Description of the task
Take the entries below and print, exactly, the stretch from the line containing "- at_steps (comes" through the line containing "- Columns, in", both included.

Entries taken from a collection
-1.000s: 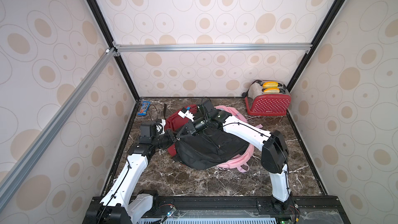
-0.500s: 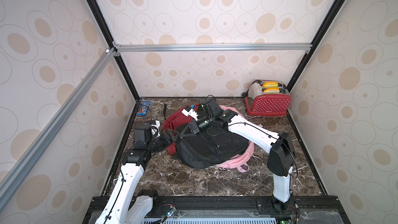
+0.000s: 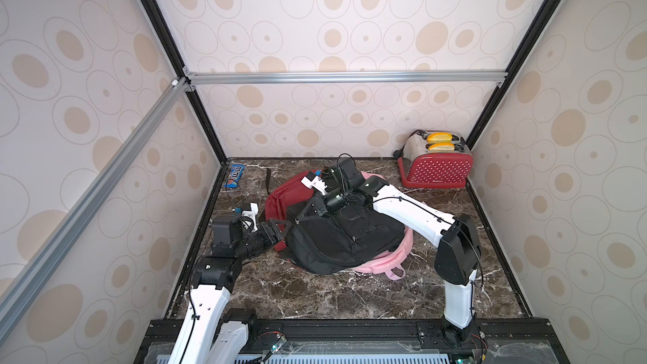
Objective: Zip up the backpack
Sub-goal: Zip the zipper on the backpack.
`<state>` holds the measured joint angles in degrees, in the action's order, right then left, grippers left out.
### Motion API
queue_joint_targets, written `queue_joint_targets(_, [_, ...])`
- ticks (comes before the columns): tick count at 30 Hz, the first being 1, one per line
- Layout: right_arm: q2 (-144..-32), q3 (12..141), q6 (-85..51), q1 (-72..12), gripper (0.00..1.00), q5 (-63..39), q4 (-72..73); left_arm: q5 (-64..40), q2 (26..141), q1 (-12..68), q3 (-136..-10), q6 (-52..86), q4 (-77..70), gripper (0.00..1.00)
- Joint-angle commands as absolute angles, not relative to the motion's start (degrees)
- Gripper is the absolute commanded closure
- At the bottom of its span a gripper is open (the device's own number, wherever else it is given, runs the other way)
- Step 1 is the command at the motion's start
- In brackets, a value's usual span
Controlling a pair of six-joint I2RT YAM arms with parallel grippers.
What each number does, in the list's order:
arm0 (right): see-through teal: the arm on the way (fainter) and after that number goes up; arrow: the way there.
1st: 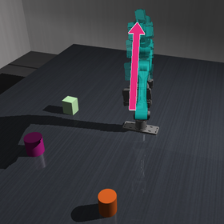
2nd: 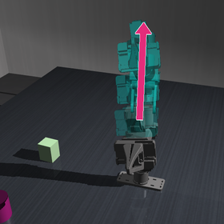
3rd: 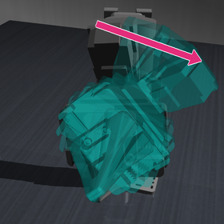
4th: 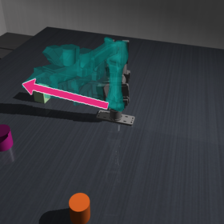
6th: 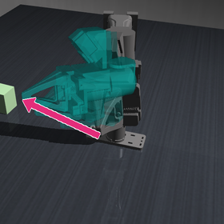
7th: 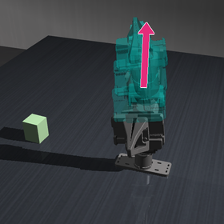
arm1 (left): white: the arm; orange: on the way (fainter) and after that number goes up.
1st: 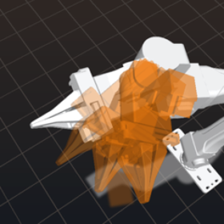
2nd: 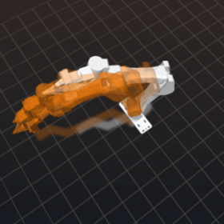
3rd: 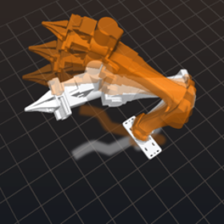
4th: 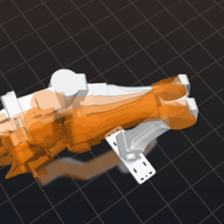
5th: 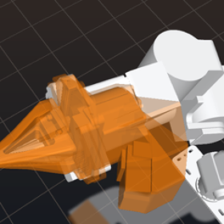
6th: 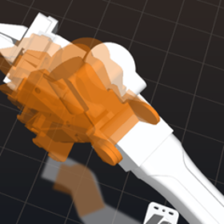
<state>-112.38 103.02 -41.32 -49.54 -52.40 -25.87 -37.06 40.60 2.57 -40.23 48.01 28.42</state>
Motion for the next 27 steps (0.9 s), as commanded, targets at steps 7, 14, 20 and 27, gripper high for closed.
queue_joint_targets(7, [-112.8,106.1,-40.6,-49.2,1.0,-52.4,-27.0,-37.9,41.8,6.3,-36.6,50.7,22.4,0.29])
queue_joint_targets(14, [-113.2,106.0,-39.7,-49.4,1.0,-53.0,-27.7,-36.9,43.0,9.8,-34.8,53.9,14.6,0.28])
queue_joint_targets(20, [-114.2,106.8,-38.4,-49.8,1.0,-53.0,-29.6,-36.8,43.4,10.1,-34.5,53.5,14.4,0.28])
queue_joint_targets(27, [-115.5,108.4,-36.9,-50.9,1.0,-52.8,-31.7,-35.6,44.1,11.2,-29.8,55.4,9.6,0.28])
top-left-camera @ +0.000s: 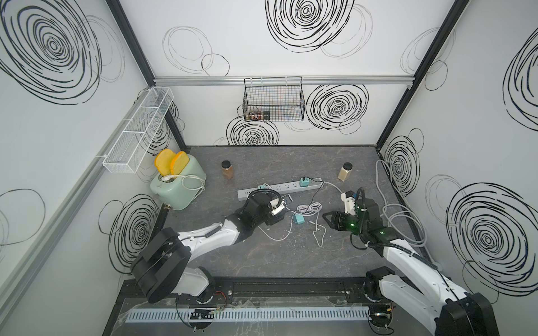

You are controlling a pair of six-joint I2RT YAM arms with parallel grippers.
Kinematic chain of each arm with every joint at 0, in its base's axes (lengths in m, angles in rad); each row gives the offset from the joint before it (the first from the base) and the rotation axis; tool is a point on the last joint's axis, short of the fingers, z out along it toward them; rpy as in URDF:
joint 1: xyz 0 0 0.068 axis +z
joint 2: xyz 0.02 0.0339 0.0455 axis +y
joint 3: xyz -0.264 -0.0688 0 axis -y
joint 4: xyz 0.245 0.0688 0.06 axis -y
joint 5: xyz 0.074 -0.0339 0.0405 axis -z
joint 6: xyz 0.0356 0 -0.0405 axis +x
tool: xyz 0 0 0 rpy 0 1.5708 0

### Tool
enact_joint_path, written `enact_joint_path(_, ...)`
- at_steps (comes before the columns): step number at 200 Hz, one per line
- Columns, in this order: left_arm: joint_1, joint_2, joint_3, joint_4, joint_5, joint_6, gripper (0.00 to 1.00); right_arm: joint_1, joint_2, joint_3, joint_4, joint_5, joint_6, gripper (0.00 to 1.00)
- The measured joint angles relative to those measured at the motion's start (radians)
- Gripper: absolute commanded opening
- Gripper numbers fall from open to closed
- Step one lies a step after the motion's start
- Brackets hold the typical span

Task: Charge the bluetooth headset
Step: Place the bluetooth headset at the center of the board, then adjust the charging cable at the center of the board.

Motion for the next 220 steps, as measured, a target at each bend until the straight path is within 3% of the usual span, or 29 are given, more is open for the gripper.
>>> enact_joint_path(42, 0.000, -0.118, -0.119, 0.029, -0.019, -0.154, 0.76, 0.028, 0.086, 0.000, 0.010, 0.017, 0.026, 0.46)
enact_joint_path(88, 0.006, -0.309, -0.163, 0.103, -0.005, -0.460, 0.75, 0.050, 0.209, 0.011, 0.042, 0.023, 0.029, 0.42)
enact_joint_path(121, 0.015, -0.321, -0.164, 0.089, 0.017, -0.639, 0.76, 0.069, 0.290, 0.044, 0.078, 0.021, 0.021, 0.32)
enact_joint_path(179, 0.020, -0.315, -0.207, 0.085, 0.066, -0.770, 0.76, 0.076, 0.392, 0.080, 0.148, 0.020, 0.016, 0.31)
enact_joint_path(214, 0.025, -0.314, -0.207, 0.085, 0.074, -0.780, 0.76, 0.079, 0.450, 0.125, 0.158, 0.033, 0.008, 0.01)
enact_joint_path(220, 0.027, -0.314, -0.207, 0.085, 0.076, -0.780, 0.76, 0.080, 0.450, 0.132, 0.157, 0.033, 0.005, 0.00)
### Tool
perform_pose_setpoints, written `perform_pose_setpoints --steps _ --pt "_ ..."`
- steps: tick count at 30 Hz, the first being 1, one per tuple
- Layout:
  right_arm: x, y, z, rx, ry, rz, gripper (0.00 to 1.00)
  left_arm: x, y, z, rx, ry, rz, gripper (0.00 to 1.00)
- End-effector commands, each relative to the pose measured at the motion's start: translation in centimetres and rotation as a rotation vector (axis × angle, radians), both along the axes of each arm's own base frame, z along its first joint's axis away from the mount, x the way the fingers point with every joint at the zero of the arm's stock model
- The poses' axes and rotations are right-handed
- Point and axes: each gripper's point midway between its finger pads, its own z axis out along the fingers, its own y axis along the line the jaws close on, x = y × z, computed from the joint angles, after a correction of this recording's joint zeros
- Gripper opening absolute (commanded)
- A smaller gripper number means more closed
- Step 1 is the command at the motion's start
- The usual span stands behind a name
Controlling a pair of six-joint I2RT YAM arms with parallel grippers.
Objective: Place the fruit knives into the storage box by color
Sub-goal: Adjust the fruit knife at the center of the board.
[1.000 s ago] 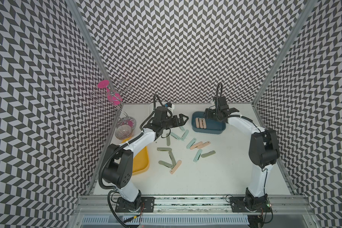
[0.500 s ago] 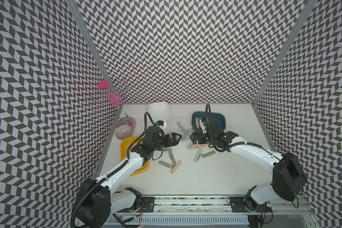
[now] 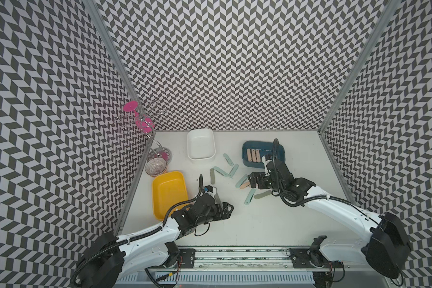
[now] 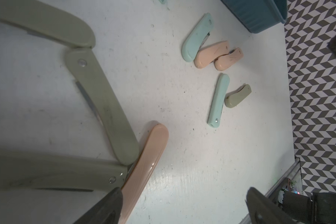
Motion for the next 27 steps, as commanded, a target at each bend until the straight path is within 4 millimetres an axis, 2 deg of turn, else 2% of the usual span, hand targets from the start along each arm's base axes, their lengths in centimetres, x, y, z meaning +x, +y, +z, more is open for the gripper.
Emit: perform_pose_setpoints --steps 1,10,20,27 --pt "-0.2 -0.9 0.9 -0.026 -0.052 -0.011 1.00 1.0 0.8 0.4 -0.028 -0.033 0.100 1.00" --pt "-1.1 -1.7 1.6 -0.015 -0.041 -0.024 1.00 0.9 0.8 -0.2 -0.006 -0.048 0.078 1.00" --pt "-1.9 -1.7 2.0 -0.004 -0.010 -0.005 1.00 -0.1 0.6 -2.1 0.028 -0.009 0.060 1.00" --pt "-2.5 -2.0 2.0 0.016 -0.019 -0.002 1.00 -0.9 -0.4 -2.8 0.015 0.007 0.036 1.00"
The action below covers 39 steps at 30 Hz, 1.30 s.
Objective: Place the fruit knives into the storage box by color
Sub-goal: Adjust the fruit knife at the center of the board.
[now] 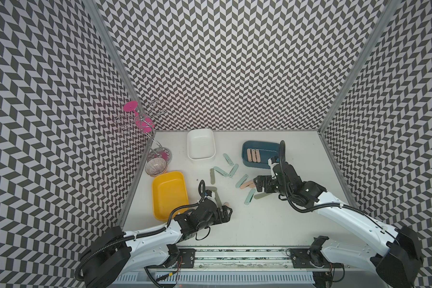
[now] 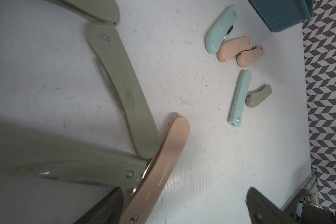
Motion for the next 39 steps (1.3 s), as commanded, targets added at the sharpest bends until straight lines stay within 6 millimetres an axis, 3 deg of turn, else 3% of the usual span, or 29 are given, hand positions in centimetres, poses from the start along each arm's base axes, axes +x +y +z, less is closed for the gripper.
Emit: perform_pose_setpoints --steps 1,10,14,18,23,29,33,39 --pt "-0.3 0.1 0.9 0.042 -0.032 0.000 1.00 -0.3 -0.5 -0.4 -0.012 0.004 0.003 1.00" --pt "-1.0 0.0 -1.2 0.027 0.003 0.021 1.00 -0.8 -5.2 2.1 -0.067 -0.053 -0.096 1.00" --pt "-1.7 0.8 -2.6 0.036 0.050 0.070 1.00 0.2 -5.5 3.8 -0.022 -0.101 -0.090 1.00" --pt "-3.0 2.4 -3.8 0.079 0.072 0.144 0.99 1.8 -3.8 6.0 0.038 -0.167 -0.028 1.00" --pt "-5.2 5.1 -5.5 0.098 0.097 0.234 0.91 4.3 -0.1 8.3 0.008 -0.212 0.068 1.00" --pt "-7.1 9.2 -7.3 0.056 0.110 0.326 0.84 7.2 3.9 10.3 -0.023 -0.246 0.154 1.00" --pt "-7.4 11.7 -8.4 -0.015 0.104 0.363 0.80 8.4 5.3 11.2 -0.039 -0.260 0.183 1.00" --pt "-7.2 14.7 -10.5 -0.101 0.107 0.385 0.78 9.0 5.9 11.8 -0.044 -0.269 0.193 1.00"
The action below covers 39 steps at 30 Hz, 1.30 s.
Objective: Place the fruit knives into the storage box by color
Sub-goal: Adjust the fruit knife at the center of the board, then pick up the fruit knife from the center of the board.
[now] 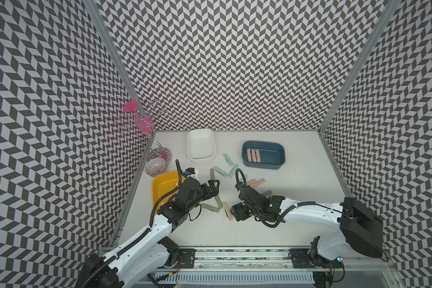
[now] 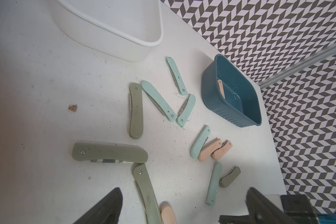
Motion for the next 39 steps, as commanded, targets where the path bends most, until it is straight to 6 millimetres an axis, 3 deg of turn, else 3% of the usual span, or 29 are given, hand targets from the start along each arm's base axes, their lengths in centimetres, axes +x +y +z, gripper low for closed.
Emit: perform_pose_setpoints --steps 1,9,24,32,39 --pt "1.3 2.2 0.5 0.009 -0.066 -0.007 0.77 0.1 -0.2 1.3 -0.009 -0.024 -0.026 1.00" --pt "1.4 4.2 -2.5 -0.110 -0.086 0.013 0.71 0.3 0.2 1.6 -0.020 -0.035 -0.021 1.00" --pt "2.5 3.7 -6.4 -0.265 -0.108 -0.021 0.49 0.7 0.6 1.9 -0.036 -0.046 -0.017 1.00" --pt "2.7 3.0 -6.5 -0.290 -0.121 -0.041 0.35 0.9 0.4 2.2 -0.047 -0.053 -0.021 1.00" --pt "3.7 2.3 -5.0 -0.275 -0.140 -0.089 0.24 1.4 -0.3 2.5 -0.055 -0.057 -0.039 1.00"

Response area
- at_steps (comes before the columns): step number at 200 Hz, one per line
- Columns, in this order: left_arm: joint_1, joint_2, joint_3, joint_4, joint_5, joint_6, gripper (0.00 to 1.00); right_arm: joint_1, joint_2, joint_3, joint_4, joint_5, joint_6, gripper (0.00 to 1.00)

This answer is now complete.